Exercise directions:
What you return must match the records exactly.

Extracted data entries
-------

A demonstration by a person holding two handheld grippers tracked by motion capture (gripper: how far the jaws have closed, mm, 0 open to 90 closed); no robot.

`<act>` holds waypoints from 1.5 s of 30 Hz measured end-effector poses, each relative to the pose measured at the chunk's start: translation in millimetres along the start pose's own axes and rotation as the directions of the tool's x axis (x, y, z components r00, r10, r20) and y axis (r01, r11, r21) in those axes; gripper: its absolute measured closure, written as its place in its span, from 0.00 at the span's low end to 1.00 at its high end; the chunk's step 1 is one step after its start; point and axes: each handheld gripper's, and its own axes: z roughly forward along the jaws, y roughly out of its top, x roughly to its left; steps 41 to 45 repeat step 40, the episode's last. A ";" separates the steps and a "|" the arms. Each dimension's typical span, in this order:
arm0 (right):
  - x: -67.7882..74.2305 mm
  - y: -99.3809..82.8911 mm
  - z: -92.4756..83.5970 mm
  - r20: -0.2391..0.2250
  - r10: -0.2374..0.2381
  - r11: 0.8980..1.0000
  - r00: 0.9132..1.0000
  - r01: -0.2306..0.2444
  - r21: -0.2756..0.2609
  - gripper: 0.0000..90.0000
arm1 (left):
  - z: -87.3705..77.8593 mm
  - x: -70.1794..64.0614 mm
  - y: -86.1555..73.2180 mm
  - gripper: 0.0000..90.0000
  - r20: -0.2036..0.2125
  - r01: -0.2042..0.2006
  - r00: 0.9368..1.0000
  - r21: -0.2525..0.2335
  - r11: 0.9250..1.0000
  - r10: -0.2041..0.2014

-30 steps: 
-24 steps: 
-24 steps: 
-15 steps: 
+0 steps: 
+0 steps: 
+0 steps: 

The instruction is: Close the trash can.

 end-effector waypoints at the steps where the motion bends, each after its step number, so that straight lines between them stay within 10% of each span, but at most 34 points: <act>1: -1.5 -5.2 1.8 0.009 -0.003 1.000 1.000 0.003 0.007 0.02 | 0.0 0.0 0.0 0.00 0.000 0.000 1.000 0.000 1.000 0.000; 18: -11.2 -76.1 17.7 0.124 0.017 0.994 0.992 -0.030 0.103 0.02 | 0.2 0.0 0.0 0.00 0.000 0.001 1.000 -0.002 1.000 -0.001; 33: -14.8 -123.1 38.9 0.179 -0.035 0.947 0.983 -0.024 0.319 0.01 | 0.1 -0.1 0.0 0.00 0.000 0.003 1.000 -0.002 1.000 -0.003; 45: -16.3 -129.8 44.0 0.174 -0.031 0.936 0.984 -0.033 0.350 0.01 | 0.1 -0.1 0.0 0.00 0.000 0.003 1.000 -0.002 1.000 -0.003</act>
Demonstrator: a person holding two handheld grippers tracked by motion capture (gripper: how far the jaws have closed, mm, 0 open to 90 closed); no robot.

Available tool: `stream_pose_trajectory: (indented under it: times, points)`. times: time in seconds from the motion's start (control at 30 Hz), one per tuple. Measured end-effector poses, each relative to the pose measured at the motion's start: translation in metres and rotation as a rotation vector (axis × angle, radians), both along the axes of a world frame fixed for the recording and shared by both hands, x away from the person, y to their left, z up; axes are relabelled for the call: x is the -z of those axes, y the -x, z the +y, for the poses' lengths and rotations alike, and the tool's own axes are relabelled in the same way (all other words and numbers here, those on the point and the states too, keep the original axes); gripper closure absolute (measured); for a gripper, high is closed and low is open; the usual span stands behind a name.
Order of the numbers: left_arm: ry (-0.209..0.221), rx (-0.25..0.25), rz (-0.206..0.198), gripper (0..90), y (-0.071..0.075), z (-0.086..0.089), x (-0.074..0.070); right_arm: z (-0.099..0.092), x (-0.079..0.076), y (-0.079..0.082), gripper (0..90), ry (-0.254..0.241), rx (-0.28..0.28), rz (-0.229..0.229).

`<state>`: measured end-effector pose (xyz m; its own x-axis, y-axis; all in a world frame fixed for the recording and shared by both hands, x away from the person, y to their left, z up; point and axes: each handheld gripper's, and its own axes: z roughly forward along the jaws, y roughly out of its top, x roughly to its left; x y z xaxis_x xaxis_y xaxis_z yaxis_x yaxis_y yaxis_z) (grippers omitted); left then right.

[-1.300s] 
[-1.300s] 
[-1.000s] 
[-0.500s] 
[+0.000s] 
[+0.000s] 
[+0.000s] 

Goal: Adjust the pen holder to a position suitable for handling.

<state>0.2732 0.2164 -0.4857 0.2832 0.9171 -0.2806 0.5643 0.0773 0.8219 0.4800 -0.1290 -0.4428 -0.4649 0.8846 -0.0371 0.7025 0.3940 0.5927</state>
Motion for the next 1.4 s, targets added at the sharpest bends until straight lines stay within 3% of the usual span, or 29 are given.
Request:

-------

Exercise solution:
A demonstration by a person holding two handheld grippers tracked by motion capture (gripper: how far the jaws have closed, mm, 0 open to 90 closed); no robot.

`<act>` holds waypoints from 1.5 s of 30 Hz measured end-effector poses, each relative to the pose measured at the chunk's start: translation in millimetres along the start pose's own axes and rotation as the directions of the tool's x axis (x, y, z components r00, r10, r20) and y axis (r01, r11, r21) in those axes; gripper: its absolute measured closure, written as its place in its span, from 0.00 at the span's low end to 1.00 at its high end; the chunk's step 1 is one step after its start; point and axes: each handheld gripper's, and its own axes: z roughly forward along the jaws, y roughly out of its top, x roughly to its left; steps 41 to 45 repeat step 40, the episode's last. A ";" separates the steps and a "|" the arms. Each dimension's typical span, in this order:
arm0 (right):
  - x: -67.7882..74.2305 mm
  - y: -99.3809..82.8911 mm
  - z: -92.4756..83.5970 mm
  - r20: -0.2391..0.2250
  - r10: -0.2374..0.2381
  - r11: 0.8980..1.0000
  - r00: 0.9132..1.0000
  - r01: -0.2306..0.2444
  - r21: -0.2756..0.2609
  - gripper: 0.0000..90.0000
arm1 (left):
  - z: -87.3705..77.8593 mm
  - x: -70.1794..64.0614 mm
  - y: -86.1555..73.2180 mm
  - gripper: 0.0000..90.0000
  - r20: -0.2036..0.2125
  - r01: -0.2042..0.2006
  - r00: 0.9368..1.0000
  - r21: -0.2525..0.2335
  - r11: 0.9250..1.0000
  - r10: -0.2041..0.2014

-30 steps: 
-24 steps: 
-24 steps: 
-15 steps: 
+0 steps: 
+0 steps: 
+0 steps: 

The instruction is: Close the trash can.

 end-effector waypoints at the steps where the motion bends, each after its step number, so that straight lines between them stay within 10% of each span, but at most 34 points: <act>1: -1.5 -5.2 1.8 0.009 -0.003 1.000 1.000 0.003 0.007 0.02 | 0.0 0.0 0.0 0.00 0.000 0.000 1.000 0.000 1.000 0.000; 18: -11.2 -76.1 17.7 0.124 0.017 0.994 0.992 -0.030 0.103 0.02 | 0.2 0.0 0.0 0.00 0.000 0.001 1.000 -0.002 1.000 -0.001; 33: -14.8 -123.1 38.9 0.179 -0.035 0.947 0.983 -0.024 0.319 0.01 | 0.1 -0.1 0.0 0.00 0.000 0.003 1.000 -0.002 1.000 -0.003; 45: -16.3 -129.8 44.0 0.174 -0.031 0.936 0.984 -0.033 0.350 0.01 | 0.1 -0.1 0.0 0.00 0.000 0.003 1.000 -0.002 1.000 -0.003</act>
Demonstrator: a person holding two handheld grippers tracked by motion capture (gripper: how far the jaws have closed, mm, 0 open to 90 closed); no robot.

Available tool: `stream_pose_trajectory: (indented under it: times, points)`. times: time in seconds from the motion's start (control at 30 Hz), one per tuple. Measured end-effector poses, each relative to the pose measured at the motion's start: translation in metres and rotation as a rotation vector (axis × angle, radians), both along the axes of a world frame fixed for the recording and shared by both hands, x away from the person, y to their left, z up; axes are relabelled for the call: x is the -z of those axes, y the -x, z the +y, for the poses' lengths and rotations alike, and the tool's own axes are relabelled in the same way (all other words and numbers here, those on the point and the states too, keep the original axes); gripper closure absolute (measured); for a gripper, high is closed and low is open; the usual span stands behind a name.
Order of the numbers: left_arm: ry (-0.209..0.221), rx (-0.25..0.25), rz (-0.206..0.198), gripper (0..90), y (-0.071..0.075), z (-0.086..0.089), x (-0.074..0.070); right_arm: z (-0.099..0.092), x (-0.079..0.076), y (-0.079..0.082), gripper (0..90), ry (-0.254..0.241), rx (-0.28..0.28), rz (-0.229..0.229).

`<state>`: measured end-effector pose (xyz m; its own x-axis, y-axis; all in a world frame fixed for the recording and shared by both hands, x away from the person, y to their left, z up; point and axes: each handheld gripper's, and its own axes: z roughly forward along the jaws, y roughly out of its top, x roughly to its left; x y z xaxis_x xaxis_y xaxis_z yaxis_x yaxis_y yaxis_z) (grippers omitted); left then right.

[-1.300s] 
[-1.300s] 
[-1.000s] 
[-0.500s] 
[+0.000s] 
[+0.000s] 
[+0.000s] 

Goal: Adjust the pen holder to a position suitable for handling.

<state>0.2732 0.2164 -0.4857 0.2832 0.9171 -0.2806 0.5643 0.0773 0.8219 0.4800 -0.1290 -0.4428 -0.4649 0.8846 -0.0371 0.7025 0.3940 0.5927</state>
Motion for the next 1.4 s, targets added at the sharpest bends until straight lines stay within 3% of the usual span, or 29 are given.
Request:

The answer is complete.